*** Opening Recorded information ***
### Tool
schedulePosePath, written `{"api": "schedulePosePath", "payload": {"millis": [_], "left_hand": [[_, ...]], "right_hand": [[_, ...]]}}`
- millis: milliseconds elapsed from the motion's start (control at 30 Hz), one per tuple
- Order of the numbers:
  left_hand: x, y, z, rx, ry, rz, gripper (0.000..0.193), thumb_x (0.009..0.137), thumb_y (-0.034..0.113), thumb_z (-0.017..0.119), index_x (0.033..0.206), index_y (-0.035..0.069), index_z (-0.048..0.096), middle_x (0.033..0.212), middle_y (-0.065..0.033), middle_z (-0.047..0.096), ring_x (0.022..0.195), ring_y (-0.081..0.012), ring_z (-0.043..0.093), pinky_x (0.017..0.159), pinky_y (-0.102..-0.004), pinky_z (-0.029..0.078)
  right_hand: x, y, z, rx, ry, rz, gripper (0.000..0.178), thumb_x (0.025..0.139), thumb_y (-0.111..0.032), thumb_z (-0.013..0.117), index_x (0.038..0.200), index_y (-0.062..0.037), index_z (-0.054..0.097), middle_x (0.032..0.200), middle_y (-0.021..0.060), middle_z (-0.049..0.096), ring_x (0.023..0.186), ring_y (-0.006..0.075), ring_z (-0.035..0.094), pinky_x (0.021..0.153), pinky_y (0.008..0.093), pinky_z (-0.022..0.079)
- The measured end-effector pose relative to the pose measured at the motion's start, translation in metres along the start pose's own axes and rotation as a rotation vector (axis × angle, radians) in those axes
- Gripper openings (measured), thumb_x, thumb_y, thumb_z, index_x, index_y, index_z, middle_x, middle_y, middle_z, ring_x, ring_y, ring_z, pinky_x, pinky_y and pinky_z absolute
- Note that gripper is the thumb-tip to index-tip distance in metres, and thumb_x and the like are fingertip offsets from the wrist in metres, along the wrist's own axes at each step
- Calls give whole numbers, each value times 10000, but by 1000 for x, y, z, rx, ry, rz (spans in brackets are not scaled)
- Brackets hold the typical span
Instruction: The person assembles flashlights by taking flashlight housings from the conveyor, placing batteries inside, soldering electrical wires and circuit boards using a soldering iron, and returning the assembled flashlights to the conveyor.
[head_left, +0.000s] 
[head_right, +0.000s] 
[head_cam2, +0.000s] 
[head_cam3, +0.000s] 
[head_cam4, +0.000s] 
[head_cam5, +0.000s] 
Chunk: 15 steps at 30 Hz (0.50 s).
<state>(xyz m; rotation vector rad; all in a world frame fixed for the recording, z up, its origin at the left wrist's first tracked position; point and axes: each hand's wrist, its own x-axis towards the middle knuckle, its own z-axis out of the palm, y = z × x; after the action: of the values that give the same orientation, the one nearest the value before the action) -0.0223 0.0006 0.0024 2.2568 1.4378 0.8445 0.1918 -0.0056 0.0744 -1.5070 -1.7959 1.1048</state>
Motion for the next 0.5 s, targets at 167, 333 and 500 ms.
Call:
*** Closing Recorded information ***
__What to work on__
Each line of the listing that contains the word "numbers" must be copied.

__Answer space__
- Order of the numbers:
- Calls give whole numbers, each value times 10000, but by 1000 for x, y, z, rx, ry, rz (spans in brackets are not scaled)

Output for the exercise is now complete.